What is required
Every line of the entries below that mentions "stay" is to be copied out.

Data provided
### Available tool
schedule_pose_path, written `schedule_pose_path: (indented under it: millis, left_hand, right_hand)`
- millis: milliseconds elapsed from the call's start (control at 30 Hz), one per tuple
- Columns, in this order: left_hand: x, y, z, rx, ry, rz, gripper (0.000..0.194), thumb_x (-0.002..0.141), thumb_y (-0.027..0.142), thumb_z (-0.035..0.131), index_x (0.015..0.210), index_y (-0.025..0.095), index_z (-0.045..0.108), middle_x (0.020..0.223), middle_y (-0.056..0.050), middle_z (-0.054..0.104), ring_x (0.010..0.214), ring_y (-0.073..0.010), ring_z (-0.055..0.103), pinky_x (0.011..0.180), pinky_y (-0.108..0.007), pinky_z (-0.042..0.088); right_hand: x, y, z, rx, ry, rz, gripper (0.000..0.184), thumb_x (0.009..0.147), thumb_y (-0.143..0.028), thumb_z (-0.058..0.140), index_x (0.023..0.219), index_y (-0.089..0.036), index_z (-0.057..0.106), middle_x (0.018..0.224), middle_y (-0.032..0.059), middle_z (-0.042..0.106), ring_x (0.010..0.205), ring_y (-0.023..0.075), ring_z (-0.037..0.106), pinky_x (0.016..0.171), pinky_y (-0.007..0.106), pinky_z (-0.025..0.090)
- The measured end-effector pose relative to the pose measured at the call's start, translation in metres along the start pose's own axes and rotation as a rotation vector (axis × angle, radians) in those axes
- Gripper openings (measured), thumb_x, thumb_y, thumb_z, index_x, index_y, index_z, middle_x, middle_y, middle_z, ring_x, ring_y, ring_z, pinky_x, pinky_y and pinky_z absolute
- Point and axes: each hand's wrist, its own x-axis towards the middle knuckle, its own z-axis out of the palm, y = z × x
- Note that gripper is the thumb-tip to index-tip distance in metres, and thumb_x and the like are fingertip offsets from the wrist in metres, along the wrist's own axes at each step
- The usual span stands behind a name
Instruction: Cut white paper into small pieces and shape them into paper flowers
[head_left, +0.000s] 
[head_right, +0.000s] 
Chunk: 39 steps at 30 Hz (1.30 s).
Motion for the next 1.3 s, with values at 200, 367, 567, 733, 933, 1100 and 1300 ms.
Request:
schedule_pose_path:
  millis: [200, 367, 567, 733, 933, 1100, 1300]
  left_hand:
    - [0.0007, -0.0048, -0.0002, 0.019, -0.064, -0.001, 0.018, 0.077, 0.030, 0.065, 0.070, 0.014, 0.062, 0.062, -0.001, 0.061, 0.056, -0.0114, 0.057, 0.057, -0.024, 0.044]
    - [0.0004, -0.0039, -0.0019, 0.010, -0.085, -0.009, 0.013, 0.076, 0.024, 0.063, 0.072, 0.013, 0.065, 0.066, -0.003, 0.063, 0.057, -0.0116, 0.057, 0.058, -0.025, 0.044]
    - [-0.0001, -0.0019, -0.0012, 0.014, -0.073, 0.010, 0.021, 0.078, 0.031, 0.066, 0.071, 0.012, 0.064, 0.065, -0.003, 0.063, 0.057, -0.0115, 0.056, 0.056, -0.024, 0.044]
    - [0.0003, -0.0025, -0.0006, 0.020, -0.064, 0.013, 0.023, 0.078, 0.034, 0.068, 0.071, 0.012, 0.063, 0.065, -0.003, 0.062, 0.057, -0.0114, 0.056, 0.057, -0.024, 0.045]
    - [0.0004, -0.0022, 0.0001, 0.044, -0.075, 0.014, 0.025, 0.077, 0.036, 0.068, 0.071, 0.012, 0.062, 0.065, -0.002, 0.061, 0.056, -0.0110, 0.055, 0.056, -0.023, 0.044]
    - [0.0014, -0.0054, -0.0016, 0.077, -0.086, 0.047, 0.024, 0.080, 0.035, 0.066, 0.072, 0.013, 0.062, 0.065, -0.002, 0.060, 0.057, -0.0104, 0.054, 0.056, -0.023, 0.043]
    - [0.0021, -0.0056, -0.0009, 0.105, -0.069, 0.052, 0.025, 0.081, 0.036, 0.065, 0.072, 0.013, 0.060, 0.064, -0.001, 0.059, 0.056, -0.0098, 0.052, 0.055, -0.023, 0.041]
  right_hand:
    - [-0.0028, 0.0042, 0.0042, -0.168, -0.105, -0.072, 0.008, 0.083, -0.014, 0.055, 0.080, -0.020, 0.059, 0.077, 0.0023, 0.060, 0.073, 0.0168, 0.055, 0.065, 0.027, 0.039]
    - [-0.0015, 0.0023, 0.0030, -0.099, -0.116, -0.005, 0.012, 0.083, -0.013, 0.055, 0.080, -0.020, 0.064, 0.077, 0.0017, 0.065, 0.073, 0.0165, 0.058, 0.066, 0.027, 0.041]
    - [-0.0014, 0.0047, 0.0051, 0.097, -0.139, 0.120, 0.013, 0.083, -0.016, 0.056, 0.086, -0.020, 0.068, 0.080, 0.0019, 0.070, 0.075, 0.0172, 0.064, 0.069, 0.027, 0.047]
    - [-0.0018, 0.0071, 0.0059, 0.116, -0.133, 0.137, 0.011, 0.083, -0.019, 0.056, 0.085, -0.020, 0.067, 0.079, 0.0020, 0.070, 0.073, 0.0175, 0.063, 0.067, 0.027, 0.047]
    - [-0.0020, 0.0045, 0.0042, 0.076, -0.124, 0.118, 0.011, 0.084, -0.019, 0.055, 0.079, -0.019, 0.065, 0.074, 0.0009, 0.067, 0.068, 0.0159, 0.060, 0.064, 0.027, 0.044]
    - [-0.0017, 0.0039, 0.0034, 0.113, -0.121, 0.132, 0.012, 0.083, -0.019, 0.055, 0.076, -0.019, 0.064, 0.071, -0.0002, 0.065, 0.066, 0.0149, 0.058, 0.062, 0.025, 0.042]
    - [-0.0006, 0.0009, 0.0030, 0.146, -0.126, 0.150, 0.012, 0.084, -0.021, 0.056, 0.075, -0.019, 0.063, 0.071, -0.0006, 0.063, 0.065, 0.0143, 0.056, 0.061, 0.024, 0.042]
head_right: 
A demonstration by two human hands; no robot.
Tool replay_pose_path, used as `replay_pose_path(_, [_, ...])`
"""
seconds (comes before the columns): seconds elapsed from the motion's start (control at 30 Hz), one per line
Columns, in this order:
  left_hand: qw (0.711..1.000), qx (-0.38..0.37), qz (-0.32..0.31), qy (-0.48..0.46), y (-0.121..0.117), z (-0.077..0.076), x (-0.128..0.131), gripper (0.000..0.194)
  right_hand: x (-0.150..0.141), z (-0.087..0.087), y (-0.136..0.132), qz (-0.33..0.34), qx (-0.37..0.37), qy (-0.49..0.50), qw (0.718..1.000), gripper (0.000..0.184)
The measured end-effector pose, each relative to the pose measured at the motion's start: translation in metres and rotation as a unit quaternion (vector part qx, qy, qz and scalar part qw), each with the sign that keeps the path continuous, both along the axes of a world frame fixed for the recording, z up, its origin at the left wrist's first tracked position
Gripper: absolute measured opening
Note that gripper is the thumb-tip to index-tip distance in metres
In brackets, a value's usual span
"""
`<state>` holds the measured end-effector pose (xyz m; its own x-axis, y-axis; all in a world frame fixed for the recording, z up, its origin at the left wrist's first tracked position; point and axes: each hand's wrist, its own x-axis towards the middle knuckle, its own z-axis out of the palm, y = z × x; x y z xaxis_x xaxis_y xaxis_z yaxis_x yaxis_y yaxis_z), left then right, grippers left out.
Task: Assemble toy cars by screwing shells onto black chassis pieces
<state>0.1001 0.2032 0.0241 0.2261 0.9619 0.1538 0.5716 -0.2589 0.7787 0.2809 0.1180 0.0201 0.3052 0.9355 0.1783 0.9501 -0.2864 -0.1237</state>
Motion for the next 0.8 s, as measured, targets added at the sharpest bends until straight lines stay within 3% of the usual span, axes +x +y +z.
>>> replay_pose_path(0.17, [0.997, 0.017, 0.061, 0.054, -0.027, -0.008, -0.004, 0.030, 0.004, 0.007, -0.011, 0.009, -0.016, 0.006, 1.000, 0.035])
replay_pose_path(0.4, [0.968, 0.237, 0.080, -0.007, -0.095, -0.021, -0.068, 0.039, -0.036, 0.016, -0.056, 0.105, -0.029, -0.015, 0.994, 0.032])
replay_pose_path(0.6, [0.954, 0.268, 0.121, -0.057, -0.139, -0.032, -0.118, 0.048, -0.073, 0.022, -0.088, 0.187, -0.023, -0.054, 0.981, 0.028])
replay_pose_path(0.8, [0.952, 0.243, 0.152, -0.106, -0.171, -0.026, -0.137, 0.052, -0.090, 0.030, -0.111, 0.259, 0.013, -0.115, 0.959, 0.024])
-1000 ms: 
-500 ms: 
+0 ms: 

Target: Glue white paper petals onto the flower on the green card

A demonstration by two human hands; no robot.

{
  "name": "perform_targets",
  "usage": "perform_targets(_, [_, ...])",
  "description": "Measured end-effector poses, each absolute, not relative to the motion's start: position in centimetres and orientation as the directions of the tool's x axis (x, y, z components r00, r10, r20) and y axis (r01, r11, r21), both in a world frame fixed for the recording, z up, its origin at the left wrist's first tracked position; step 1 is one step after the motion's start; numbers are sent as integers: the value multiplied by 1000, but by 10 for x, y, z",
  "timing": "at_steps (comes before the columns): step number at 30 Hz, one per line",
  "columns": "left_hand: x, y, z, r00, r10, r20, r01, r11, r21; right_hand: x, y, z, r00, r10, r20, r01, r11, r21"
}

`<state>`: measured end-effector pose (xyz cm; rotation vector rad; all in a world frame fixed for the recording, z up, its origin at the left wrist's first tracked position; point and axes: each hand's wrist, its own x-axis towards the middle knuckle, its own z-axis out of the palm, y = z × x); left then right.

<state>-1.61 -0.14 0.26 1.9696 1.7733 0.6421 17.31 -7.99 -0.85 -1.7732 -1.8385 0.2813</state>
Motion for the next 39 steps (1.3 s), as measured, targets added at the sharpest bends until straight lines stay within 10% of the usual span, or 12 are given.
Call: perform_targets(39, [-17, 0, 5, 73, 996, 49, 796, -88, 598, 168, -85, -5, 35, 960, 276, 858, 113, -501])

Your response
Motion for the next 0.8 s, as measured, targets added at the sharpest bends until straight lines stay within 3% of the usual span, axes +x +y +z.
Motion for the next 39 steps (1.3 s), as measured, targets added at the sharpest bends until straight lines stay within 10% of the usual span, or 12 are given.

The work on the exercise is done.